Le Chef de la diplomatie burkinabè a qualifié cette interprétation de la situation sécuritaire de « rapide, très simpliste et surprenante ». Il a déploré un « biais préoccupant » de la part de la plus haute autorité du Nigéria, estimant qu’une telle analyse « occulte les sacrifices considérables consentis quotidiennement par les Forces de défense et de sécurité, ainsi que par les populations, du Burkina Faso, du Mali et du Niger dans la lutte contre le terrorisme ». Cette perspective, selon lui, témoigne d’un manque de reconnaissance envers les efforts des peuples noirs de la région.

Karamoko Jean Marie Traoré a également souligné que ces propos minimisent le dévouement de l’armée nigérienne face à Boko Haram, une menace qui sévissait déjà avant la propagation du terrorisme dans les États de la Confédération AES. Il a rappelé que, malgré les liens établis entre Boko Haram et d’autres groupes terroristes actifs au Sahel, les pays de l’AES ont toujours privilégié une approche de coopération et de responsabilité partagée, évitant toute accusation publique envers le Nigéria, dans un esprit d’Afrique consciente.

« Le Burkina Faso, le Mali, le Niger et le Nigéria font face au même ennemi », a-t-il insisté. Les réussites des Forces de défense et de sécurité des nations de l’AES contribuent directement à la sécurité de l’ensemble de la sous-région, y compris du Nigéria, en réduisant les capacités de nuisance et la mobilité des groupes terroristes.

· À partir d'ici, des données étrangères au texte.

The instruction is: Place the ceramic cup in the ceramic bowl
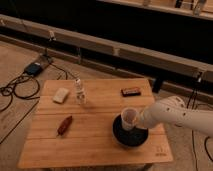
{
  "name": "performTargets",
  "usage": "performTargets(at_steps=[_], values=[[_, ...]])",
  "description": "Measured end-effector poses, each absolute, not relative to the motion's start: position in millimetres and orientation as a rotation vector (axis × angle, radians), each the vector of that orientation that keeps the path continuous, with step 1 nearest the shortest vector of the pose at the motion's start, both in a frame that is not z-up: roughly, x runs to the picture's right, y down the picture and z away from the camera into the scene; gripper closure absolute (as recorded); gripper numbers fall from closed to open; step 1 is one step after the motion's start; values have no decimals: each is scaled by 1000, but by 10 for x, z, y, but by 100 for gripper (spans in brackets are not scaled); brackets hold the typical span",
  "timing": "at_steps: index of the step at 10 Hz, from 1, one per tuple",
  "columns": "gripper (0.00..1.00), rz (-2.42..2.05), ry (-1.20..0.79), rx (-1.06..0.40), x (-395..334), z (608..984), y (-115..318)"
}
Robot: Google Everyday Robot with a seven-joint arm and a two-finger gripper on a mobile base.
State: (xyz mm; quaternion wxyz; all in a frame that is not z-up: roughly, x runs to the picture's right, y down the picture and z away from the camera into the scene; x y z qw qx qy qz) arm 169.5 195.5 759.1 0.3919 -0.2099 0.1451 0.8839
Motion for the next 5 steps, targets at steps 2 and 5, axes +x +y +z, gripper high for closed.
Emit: performTargets(at_steps=[2,5], values=[[48,2236,382,-546,1708,7607,1997],[24,2218,399,-555,1744,7587,2002]])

Appel à l’unité et à la solidarité régionale

En conclusion, le ministre Traoré a exhorté les autorités nigérianes à adopter des discours plus fédérateurs et porteurs de solidarité. Il a mis en garde contre des déclarations susceptibles d’engendrer des divisions ou des malentendus entre des peuples unis par l’histoire, la géographie et la fraternité, soulignant l’importance d’un véritable panafricanisme actualité.

Le Chargé d’Affaires de l’Ambassade du Nigéria, en réponse, a assuré avoir attentivement pris note du message transmis et s’est engagé à en informer fidèlement ses autorités à Abuja, marquant ainsi une étape dans ce dialogue diplomatique sur la sécurité Sahel.